RE: clause 49 comments and questions
David,
Thank you for your comments. My responses are bracketed by <PAT>.
Pat
-----Original Message-----
From: David Gross [mailto:dgross@xxxxxxxxxxxxxxxxxx]
Sent: Friday, December 08, 2000 11:22 AM
To: THALER,PAT (A-Roseville,ex1)
Cc: stds-802-3-hssg@xxxxxxxx
Subject: clause 49 comments and questions
Hi Pat,
I've just been reading the new draft, and I have a few questions
concerning clause 49. I was hoping you could clarify some of them:
1) In figure 49-11, the condition for going to the 32_BAD state has been
updated to include "+ frame_lock = false". This seems to imply that if a
slip occurs (causing frame_lock to go false) and the new sync_header is
tested for validity before achieving frame lock (must get 64
contiguous), if only 1 error occurs in the sync_header during this time
bad_sh_eq_thresh will be true again (frame_lock is still false) and
another slip will occur. This seems much more restrictive, and I was
wondering why it is now chosen to be implemented this way.

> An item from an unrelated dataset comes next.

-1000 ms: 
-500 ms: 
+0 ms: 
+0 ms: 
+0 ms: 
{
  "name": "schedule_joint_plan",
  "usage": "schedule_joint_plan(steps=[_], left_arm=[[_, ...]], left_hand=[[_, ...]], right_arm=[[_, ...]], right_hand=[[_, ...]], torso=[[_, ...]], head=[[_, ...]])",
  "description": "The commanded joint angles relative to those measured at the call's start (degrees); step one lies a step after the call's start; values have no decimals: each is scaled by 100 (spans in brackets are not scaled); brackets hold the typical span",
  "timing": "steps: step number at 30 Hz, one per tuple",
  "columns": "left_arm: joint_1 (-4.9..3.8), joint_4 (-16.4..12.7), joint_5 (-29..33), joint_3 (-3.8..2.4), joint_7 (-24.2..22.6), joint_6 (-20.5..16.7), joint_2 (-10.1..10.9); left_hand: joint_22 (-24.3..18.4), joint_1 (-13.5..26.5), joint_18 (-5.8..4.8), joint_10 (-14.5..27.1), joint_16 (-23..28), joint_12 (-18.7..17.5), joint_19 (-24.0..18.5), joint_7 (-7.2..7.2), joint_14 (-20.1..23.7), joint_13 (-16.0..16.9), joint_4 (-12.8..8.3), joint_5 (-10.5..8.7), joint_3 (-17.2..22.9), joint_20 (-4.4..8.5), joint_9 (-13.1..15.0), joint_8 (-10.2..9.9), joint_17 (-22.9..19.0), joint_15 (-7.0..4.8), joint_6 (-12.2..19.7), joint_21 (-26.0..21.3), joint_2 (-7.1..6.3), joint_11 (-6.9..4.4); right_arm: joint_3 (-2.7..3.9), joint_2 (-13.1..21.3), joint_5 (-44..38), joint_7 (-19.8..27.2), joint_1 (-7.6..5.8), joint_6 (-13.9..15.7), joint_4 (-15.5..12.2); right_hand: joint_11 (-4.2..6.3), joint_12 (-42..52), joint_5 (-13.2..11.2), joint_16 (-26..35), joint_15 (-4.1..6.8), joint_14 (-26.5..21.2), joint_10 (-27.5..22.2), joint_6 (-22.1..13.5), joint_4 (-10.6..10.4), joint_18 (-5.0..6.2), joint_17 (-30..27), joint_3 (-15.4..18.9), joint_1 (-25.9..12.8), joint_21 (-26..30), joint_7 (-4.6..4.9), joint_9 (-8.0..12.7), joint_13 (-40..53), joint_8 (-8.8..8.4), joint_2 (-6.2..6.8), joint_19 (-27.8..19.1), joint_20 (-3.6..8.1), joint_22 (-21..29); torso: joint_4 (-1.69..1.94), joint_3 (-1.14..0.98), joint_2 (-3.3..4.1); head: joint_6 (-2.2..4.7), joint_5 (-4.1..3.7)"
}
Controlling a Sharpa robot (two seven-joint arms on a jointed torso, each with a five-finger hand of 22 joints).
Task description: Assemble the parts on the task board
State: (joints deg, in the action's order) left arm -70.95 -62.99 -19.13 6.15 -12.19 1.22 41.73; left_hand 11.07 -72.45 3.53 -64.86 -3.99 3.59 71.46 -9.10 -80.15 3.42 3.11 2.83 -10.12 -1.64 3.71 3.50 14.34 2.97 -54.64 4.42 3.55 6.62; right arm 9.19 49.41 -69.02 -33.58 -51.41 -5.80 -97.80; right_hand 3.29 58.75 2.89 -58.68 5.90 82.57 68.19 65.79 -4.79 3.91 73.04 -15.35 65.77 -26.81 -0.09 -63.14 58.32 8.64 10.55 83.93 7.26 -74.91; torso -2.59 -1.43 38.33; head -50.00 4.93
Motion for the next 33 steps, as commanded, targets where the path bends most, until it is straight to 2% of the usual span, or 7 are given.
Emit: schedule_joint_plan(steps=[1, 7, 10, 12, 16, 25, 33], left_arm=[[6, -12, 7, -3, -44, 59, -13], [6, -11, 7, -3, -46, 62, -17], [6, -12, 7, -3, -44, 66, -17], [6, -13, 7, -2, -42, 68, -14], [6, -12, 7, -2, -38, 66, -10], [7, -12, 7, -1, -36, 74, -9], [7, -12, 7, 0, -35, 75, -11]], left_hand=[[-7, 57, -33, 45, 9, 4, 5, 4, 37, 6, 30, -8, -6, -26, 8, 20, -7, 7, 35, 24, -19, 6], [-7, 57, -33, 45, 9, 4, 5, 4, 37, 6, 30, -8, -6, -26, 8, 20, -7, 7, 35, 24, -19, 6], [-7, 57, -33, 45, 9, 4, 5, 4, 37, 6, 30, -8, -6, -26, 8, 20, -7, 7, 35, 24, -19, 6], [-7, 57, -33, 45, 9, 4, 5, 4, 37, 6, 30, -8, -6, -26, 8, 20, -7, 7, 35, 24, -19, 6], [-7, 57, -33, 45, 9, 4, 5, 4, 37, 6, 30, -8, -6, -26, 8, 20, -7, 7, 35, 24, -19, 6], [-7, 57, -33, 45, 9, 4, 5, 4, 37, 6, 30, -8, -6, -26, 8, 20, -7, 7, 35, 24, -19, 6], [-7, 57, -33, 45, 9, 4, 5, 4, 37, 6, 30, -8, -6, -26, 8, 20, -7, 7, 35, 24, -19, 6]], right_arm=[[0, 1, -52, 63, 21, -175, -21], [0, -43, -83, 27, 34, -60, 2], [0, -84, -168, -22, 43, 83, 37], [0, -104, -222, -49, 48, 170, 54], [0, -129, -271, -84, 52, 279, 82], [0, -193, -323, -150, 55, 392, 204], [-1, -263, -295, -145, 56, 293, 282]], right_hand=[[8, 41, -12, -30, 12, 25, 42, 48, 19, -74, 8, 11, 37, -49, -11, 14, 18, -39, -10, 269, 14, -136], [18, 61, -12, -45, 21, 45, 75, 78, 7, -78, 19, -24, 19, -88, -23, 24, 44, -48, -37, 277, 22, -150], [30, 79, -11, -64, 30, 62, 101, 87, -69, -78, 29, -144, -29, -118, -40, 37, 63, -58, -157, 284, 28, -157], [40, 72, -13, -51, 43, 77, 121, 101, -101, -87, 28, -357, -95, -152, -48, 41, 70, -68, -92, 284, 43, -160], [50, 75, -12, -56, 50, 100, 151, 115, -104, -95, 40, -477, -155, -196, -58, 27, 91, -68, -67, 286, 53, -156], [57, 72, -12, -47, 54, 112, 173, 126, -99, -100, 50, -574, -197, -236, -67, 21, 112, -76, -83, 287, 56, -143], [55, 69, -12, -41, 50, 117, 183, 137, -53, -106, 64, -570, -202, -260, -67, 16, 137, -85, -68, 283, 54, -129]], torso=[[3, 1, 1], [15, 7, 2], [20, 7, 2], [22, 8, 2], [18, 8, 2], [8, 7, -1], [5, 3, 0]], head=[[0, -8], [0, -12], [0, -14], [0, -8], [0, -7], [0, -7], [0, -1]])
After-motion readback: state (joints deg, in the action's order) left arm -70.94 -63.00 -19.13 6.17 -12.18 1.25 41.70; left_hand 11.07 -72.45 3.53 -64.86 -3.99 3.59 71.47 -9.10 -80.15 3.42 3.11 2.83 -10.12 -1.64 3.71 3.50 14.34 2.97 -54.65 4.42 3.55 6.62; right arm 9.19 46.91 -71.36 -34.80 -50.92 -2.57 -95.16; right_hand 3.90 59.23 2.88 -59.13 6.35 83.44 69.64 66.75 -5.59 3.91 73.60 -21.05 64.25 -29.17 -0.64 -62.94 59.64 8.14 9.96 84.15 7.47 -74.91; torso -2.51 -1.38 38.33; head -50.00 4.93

<PAT> This change was made in response to comments on the prior draft
suggesting a way to speed-up the acquisition of lock. The lock machine
acquires lock by testing candidate sync header positions until it finds a
position that has 64 consecutive correct sync headers. It is desireable to
limit the time spent testing incorrect positions because that will speed
acquisition of lock. Also, it is a non-goal to come up quickly or at all on
a link with high BER.
The original lock machine discarded a candidate position if it had 32 bad
sync headers out of 64. This test would average more than 64 frames to fail
on a bad position. If the starting position for testing candidates is
random, it will on the average have to test 33 candidates before getting to
the correct position. So it would take more than 2000 frames to acquire
lock.
The new algorithm averages less than two frames to discard a bad position
because one bad sync header will cause a move to the next position.
Probability of getting a bad sync header when testing the correct position
should be low because BER should be less than 10^-12. Let's say one is
unlucky and gets a bit error while testing the correct position. Therefore,
one tests an average of 33 candidates, tests the correct position but
discards it because of a bit error and has to test all 66 positions to get
back to the correct position. The testing of 99 incorrect positions takes
less than 200 frames. So, even if the hair trigger on discarding a position
causes the correct position to be bypassed once, the new algorithm achieves
lock much faster than the original.
I'm not sure what you mean by "much more restrictive", but I'm convinced
that the new algorithm is much better than the old one. <PAT>
2) In figure 49-13, the TX state machine's initial condition is to
output IFRAME_T. However, in the November slide deck from Rich Taborek
et al. concerning Link Status, upon initialization the TX outputs RF.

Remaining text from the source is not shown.